[Material shown — start]

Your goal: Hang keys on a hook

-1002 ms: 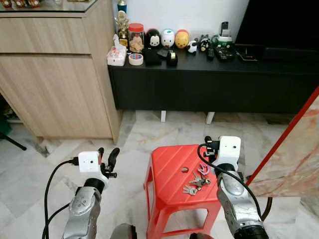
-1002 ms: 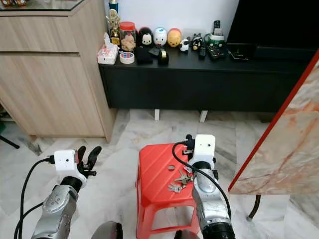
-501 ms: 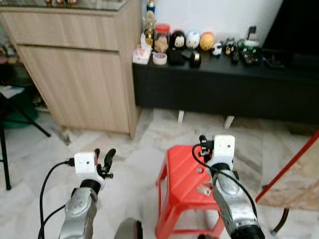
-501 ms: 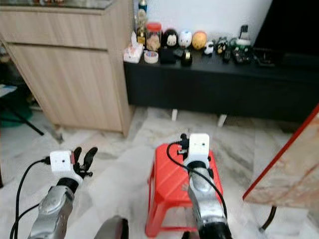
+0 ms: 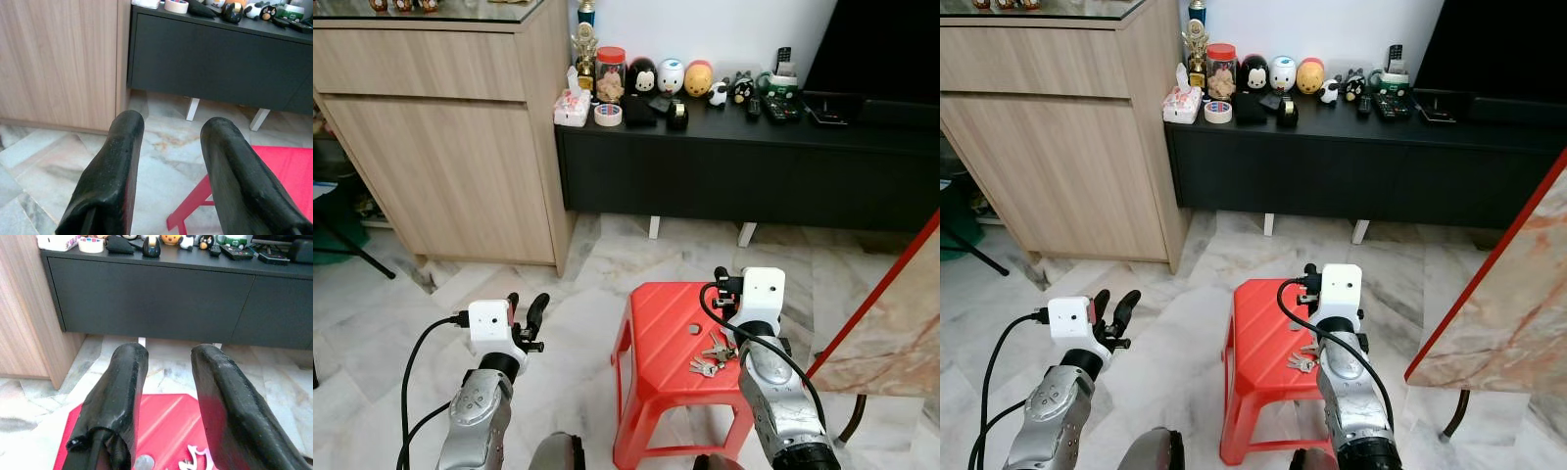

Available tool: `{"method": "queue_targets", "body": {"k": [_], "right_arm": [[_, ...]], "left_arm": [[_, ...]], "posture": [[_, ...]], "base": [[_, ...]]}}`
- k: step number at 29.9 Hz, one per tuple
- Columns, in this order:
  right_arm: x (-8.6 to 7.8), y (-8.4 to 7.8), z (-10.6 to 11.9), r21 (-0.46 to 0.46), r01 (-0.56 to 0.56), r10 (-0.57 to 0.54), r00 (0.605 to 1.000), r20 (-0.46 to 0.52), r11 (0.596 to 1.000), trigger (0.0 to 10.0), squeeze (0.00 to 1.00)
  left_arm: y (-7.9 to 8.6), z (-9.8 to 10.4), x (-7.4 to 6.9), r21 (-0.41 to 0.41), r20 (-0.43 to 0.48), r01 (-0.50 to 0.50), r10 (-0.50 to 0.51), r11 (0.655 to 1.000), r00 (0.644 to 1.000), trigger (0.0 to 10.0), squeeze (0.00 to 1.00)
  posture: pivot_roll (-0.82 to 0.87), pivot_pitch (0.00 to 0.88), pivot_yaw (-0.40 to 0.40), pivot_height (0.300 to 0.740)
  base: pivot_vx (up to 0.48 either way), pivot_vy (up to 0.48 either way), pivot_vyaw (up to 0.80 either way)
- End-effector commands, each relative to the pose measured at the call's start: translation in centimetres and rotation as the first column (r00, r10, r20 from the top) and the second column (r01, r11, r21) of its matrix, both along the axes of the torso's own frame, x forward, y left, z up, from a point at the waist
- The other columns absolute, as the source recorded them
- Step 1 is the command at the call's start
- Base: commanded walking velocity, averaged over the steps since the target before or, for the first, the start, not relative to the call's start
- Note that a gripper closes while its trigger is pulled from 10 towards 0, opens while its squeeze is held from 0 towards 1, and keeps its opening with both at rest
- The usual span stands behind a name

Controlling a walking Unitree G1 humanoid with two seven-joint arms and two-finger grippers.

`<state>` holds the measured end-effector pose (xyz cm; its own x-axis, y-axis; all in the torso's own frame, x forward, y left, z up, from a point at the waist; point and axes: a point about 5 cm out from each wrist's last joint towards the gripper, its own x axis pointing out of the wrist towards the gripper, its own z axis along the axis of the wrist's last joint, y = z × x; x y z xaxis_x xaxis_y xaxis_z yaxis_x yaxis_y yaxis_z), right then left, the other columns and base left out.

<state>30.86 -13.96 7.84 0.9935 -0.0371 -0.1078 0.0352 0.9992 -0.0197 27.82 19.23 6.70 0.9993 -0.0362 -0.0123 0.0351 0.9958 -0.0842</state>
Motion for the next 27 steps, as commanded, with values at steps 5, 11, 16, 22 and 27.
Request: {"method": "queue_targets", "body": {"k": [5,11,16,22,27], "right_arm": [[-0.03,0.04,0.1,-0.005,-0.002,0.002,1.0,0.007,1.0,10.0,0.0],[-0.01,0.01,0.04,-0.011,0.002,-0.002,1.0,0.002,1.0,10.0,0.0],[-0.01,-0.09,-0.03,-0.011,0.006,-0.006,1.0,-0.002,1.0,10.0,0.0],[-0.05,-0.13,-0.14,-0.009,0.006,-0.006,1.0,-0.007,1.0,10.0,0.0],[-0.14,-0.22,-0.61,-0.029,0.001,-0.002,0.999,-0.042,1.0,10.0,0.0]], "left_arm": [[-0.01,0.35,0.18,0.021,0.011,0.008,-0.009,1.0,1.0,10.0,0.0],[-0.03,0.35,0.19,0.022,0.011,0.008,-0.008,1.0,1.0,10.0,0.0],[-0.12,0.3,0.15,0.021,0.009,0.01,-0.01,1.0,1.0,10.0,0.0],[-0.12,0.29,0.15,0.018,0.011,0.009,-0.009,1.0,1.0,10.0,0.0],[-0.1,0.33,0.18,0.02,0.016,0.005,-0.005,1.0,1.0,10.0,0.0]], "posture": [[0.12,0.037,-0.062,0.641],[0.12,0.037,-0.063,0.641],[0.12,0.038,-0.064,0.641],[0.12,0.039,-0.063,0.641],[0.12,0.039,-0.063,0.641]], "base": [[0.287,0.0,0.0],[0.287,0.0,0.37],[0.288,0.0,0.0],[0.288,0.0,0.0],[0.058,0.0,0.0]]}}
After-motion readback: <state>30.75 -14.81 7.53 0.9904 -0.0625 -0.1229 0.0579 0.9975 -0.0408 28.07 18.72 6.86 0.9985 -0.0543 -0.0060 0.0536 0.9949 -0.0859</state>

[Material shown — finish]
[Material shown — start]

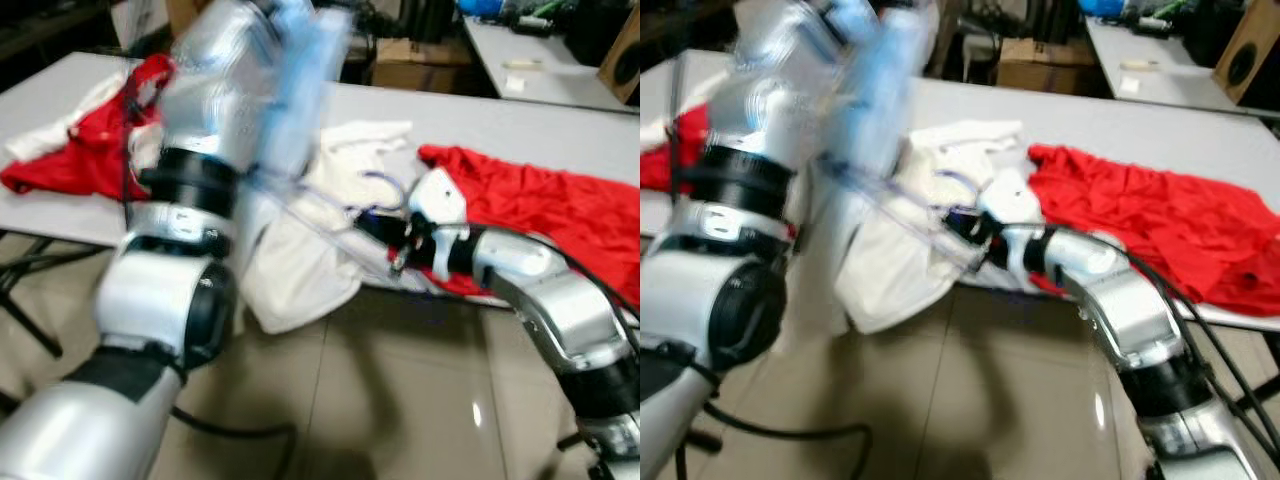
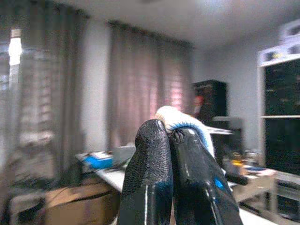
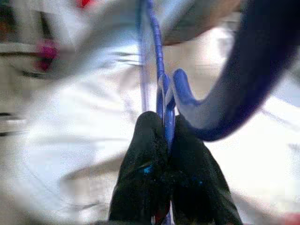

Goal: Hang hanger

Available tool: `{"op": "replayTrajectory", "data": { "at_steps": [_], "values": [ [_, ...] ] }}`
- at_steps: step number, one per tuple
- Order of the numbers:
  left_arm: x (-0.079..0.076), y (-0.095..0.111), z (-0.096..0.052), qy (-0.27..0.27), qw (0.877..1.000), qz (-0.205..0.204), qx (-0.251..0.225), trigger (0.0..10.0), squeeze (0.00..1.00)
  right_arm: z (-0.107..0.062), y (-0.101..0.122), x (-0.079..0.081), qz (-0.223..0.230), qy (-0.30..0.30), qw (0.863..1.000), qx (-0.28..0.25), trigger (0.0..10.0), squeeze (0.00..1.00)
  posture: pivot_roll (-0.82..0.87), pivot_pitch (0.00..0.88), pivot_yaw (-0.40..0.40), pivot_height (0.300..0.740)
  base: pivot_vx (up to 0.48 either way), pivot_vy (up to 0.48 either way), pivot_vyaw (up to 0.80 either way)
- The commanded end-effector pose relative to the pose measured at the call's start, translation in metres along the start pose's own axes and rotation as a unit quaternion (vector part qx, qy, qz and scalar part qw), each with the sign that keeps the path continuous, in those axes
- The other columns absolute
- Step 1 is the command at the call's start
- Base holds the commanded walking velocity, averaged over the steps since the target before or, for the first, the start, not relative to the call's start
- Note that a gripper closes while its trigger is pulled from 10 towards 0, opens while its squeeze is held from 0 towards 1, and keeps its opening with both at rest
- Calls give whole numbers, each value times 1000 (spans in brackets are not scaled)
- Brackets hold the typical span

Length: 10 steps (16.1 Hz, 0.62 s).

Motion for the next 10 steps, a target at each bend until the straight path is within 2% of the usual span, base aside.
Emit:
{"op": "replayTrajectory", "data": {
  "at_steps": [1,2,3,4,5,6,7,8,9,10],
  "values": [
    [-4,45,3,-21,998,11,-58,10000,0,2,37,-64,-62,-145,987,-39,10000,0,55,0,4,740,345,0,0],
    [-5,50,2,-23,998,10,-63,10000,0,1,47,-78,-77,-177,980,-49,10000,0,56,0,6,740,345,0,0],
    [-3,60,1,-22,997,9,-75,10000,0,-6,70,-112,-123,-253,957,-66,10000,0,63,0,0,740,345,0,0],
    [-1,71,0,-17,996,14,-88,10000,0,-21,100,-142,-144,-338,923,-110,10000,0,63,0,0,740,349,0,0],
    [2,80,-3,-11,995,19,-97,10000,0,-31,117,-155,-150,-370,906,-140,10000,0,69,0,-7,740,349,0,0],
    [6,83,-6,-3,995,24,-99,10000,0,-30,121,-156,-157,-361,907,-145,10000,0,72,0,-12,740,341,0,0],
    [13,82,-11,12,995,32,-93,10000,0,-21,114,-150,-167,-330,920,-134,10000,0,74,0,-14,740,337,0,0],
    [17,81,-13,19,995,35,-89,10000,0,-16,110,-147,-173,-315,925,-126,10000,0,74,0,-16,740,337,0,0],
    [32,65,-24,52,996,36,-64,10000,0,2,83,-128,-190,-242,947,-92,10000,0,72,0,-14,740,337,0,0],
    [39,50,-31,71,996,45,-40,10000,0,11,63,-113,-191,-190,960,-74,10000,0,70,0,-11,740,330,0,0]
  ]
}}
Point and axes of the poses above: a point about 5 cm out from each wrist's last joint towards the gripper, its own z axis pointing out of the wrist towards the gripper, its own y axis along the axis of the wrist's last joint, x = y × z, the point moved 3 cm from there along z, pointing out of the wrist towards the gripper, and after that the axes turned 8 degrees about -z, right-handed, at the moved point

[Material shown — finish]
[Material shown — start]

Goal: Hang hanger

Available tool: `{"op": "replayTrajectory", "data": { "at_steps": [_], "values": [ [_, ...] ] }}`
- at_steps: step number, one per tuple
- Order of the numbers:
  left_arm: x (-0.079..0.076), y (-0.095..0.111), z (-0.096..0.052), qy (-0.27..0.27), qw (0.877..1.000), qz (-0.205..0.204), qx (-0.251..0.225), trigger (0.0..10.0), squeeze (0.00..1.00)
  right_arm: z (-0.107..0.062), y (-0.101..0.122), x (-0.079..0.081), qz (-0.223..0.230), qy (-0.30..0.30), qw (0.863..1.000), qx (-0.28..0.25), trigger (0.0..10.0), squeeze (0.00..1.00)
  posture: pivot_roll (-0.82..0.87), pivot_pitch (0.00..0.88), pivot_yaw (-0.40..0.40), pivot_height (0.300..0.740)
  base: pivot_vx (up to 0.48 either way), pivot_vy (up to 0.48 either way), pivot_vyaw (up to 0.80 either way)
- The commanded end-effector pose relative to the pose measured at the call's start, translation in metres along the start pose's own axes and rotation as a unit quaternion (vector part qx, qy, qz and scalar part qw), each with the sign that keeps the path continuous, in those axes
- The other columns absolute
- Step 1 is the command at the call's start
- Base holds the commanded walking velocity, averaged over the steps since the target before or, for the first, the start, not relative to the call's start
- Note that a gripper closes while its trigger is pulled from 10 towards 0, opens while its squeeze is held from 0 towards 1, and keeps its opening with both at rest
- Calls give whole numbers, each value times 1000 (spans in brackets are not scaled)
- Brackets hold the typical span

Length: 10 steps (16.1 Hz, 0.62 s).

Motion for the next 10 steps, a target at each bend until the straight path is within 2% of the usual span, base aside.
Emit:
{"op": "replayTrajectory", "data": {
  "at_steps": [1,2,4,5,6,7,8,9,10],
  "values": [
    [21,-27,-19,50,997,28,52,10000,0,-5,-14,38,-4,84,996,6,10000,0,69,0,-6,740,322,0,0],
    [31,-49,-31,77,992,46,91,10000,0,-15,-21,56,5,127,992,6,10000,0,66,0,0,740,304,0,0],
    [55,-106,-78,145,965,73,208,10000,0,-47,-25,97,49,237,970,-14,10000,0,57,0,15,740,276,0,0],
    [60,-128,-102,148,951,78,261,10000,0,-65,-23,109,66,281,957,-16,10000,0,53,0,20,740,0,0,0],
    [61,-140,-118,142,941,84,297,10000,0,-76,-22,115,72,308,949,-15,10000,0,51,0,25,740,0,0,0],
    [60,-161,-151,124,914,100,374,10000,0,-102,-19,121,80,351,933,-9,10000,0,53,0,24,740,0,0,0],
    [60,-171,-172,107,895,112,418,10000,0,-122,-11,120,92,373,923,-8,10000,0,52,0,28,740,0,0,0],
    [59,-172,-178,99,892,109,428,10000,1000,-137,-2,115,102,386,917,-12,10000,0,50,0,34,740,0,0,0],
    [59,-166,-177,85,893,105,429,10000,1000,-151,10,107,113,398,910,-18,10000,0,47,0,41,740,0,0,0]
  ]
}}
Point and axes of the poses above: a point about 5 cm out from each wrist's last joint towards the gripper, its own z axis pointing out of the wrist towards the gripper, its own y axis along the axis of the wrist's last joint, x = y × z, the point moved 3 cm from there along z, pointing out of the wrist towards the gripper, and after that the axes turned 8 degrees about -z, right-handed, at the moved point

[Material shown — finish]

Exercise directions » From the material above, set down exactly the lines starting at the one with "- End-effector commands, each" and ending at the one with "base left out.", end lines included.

Exercise result »
- End-effector commands, each relative to the pose measured at the call's start: translation in centimetres and rotation as the first column (r00, r10, r20 from the top) and the second column (r01, r11, r21) of its matrix, both along the axes of the torso's own frame, x forward, y left, z up, from a point at the waist
- The other columns absolute, as the source recorded them
- Step 1 is the command at the call's start
- Base: commanded walking velocity, averaged over the steps since the target before or, for the first, the start, not relative to the call's start
- Note that a gripper closes while its trigger is pulled from 10 towards 0, opens while its squeeze is held from 0 towards 1, and keeps its opening with both at rest
- The usual span stands behind a name

Controlling a walking Unitree G1 humanoid with two seven-joint arms and two-finger grippers.

`<state>` holds the measured end-effector pose (xyz cm; its own x-axis, y-axis; all in the torso's own frame, x forward, y left, z up, from a point at the waist; point and axes: a point about 5 cm out from each wrist's last joint towards the gripper, its own x axis pointing out of the wrist towards the gripper, its own z axis along the axis of the wrist's last joint, y = z × x; x y z xaxis_x xaxis_y xaxis_z yaxis_x yaxis_y yaxis_z), right then left, the other columns and base left out.

There's no more to the answer.